- _WHAT IS EXPECTED_
From the listing below, copy every line with the word "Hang".

- _GIVEN ENTRIES_
______

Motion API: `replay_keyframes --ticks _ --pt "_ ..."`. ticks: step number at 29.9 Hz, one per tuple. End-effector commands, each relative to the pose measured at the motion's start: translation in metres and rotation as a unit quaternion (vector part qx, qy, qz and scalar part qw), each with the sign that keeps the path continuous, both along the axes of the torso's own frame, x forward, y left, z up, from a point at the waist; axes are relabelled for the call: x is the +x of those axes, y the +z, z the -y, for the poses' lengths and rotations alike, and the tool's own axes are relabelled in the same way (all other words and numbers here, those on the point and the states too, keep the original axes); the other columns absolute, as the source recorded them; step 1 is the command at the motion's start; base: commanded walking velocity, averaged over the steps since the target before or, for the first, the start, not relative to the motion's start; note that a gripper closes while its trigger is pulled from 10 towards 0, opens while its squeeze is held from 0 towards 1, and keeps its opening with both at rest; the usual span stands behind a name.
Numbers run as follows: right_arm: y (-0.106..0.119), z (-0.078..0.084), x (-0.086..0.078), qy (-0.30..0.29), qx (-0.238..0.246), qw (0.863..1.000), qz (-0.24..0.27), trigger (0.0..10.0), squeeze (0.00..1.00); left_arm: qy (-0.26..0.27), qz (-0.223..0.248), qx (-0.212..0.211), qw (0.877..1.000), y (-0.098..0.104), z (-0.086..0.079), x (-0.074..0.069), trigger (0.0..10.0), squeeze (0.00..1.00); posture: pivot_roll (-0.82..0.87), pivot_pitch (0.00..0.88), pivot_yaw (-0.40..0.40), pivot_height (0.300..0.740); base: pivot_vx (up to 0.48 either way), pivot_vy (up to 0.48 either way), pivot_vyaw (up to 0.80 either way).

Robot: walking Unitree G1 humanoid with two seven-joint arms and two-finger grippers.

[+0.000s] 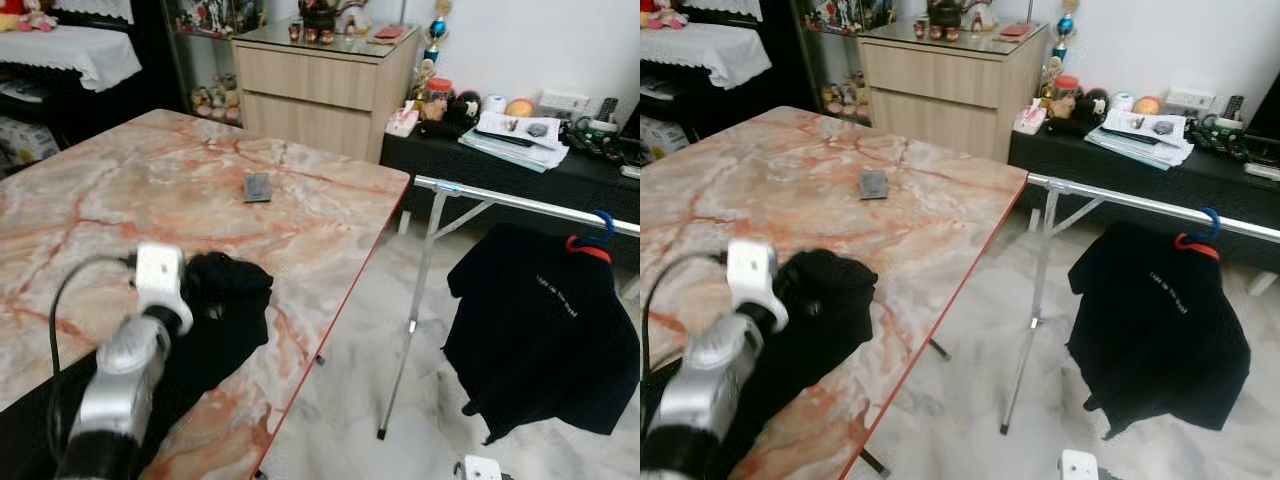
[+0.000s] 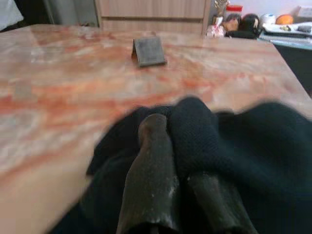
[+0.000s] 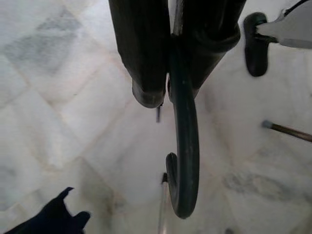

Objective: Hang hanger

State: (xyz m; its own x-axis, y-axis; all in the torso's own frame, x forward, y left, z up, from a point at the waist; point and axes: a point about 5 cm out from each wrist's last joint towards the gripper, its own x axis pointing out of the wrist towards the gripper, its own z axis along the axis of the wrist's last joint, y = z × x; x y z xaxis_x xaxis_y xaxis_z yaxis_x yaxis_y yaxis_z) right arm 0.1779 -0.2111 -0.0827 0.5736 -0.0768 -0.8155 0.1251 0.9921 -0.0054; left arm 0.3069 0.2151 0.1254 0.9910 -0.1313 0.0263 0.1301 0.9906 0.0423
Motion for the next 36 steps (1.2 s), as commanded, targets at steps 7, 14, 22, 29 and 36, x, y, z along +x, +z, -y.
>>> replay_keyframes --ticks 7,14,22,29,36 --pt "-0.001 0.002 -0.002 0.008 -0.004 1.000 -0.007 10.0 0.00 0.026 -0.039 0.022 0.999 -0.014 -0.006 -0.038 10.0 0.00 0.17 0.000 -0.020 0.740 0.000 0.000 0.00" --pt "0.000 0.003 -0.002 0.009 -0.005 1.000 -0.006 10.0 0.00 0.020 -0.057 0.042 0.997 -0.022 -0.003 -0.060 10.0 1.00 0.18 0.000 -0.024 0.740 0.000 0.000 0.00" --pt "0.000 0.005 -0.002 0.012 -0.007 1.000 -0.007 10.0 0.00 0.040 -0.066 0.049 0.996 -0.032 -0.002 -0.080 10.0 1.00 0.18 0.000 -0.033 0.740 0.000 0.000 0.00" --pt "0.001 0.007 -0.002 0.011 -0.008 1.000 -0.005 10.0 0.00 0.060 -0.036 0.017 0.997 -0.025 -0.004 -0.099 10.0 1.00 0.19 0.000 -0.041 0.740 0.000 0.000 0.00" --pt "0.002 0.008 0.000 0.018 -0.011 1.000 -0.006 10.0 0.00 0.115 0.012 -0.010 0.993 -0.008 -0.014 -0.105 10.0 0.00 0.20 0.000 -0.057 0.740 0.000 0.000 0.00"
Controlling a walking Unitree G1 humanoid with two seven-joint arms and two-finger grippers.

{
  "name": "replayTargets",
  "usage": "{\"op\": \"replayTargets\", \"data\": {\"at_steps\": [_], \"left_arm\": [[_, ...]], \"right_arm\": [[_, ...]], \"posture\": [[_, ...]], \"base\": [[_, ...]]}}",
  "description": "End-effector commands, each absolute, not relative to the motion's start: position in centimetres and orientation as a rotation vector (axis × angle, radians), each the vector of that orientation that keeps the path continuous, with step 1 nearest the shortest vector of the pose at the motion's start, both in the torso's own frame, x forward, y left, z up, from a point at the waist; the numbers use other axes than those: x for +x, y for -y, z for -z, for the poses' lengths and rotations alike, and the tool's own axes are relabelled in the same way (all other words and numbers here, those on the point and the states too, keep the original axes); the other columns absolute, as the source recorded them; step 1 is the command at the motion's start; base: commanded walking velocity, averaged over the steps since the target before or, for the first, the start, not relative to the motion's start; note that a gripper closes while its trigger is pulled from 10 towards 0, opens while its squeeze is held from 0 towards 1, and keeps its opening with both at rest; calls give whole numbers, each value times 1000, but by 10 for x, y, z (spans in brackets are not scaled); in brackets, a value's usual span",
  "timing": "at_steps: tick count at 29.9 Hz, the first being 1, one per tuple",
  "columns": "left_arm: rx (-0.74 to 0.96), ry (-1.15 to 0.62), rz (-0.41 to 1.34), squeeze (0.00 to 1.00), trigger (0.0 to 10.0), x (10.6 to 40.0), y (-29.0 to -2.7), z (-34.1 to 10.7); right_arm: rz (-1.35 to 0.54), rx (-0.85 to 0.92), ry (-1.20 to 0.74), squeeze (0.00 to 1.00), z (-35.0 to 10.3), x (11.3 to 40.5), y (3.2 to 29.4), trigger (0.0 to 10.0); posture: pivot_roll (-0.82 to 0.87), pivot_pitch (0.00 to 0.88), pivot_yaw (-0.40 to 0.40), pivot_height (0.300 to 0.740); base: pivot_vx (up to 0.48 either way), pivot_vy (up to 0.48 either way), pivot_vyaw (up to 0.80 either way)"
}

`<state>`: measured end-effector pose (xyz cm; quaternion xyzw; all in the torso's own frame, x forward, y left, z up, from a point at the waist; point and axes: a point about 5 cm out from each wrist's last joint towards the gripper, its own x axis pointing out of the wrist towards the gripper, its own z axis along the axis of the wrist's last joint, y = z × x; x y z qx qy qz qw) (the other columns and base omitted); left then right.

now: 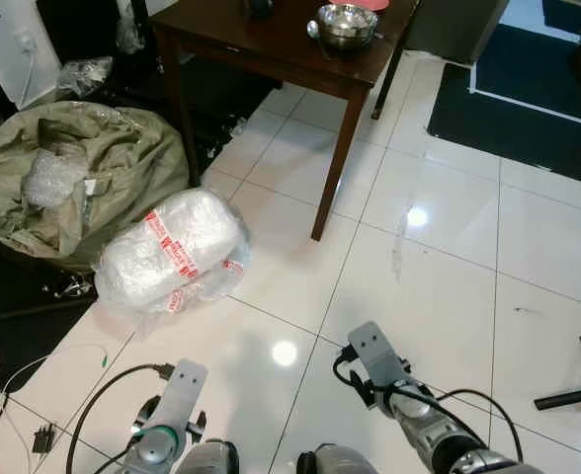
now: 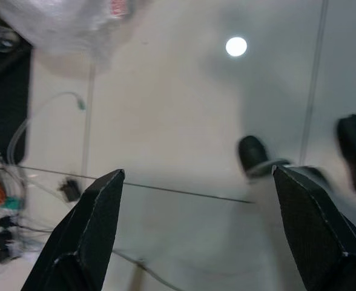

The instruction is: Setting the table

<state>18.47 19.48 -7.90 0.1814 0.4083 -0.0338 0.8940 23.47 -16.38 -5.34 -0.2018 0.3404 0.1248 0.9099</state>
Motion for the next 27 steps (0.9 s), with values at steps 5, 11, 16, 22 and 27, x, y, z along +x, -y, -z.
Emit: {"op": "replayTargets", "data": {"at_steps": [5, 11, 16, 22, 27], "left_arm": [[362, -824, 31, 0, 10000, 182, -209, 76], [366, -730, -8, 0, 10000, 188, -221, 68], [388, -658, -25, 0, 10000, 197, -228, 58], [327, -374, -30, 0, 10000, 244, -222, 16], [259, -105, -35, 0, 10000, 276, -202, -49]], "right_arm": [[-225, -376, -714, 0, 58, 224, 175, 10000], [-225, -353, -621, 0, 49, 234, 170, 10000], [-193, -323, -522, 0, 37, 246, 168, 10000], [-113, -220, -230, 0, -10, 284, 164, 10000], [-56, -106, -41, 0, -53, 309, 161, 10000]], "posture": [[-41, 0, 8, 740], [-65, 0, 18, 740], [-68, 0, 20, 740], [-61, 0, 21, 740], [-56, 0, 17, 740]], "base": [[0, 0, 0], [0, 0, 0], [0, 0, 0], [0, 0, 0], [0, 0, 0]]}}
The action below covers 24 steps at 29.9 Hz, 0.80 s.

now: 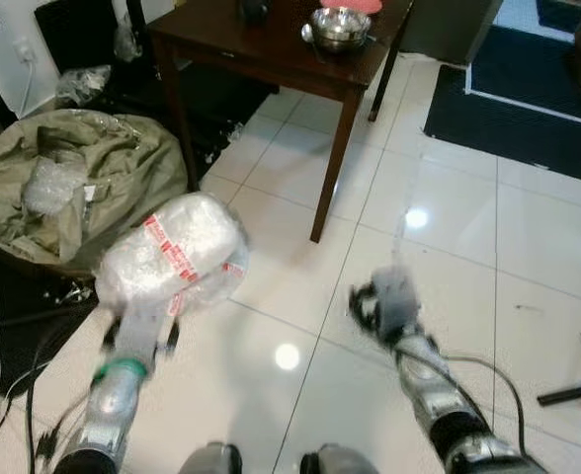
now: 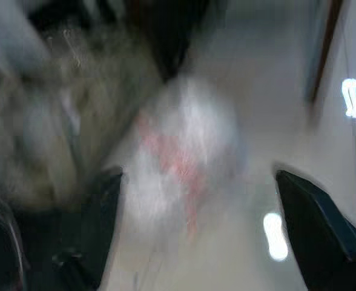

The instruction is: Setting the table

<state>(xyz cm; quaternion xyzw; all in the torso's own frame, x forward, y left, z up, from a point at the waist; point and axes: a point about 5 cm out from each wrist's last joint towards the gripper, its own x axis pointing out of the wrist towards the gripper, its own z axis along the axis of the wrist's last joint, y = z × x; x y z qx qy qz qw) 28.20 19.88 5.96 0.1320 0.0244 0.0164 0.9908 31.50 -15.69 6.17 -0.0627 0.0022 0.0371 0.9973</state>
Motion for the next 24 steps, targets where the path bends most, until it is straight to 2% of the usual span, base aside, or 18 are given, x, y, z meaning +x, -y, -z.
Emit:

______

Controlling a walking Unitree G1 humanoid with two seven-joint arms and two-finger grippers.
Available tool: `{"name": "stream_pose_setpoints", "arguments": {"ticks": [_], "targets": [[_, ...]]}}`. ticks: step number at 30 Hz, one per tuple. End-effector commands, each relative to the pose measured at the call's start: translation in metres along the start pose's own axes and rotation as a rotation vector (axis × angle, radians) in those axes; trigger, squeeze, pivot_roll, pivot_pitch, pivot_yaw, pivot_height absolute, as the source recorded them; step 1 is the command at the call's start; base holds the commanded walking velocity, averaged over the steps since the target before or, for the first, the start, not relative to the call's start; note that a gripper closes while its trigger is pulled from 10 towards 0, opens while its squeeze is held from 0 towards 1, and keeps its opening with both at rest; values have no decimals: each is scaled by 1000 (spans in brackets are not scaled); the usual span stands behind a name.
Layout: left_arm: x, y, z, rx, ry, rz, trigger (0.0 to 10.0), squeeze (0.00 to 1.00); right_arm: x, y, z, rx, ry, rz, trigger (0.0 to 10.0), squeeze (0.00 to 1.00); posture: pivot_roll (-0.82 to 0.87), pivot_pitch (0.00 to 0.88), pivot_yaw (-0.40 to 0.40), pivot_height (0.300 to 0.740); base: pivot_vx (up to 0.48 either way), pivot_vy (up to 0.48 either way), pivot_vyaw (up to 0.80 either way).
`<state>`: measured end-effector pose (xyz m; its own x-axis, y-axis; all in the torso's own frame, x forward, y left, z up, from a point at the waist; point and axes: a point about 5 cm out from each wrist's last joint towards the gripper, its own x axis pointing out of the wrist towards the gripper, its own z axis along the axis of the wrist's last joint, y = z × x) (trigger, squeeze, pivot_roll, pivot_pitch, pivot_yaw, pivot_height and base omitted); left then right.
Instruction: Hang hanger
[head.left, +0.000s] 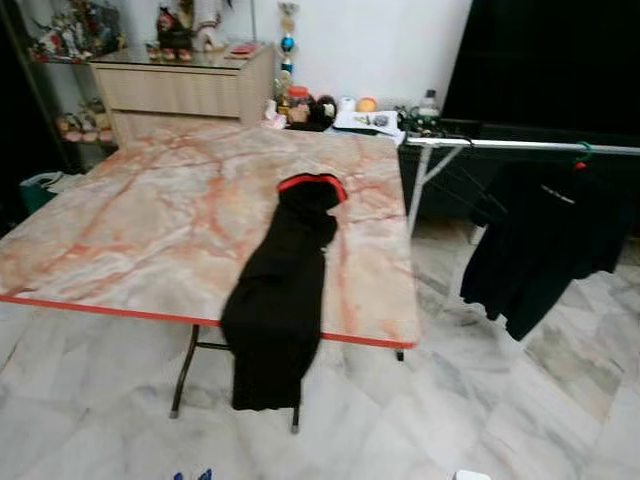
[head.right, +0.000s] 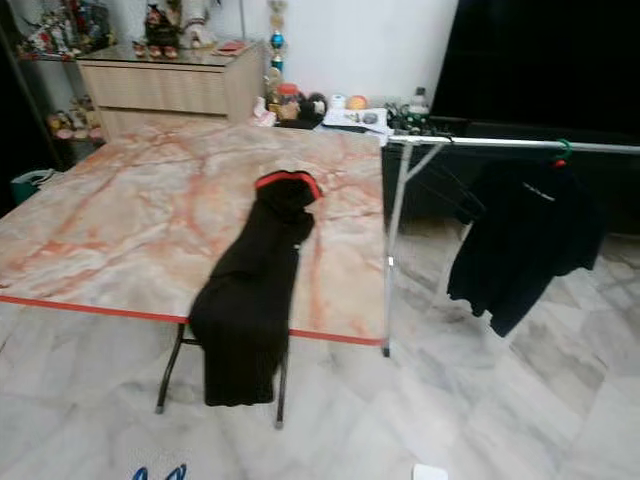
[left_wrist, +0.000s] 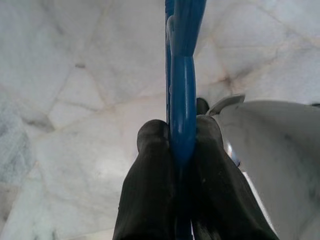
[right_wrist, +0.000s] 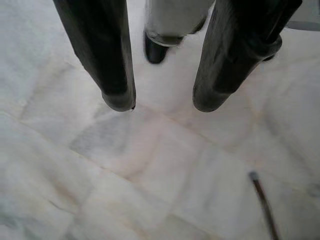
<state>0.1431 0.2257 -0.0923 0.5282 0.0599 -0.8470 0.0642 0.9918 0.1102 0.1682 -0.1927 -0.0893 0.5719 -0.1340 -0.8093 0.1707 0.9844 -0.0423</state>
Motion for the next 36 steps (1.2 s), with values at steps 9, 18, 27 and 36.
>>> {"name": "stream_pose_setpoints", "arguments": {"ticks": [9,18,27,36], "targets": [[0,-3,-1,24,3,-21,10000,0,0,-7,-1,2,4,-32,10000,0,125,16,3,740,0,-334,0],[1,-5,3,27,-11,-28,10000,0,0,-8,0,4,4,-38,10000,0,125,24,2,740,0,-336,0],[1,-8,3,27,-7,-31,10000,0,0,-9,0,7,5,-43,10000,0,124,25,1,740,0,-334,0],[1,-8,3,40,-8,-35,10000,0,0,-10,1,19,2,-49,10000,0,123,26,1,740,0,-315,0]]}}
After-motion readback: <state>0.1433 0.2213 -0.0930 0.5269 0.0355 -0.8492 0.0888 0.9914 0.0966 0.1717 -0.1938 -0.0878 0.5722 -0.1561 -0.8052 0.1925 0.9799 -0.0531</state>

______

- _EXPECTED OUTPUT_
Objective: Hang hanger
Instruction: Hang hanger

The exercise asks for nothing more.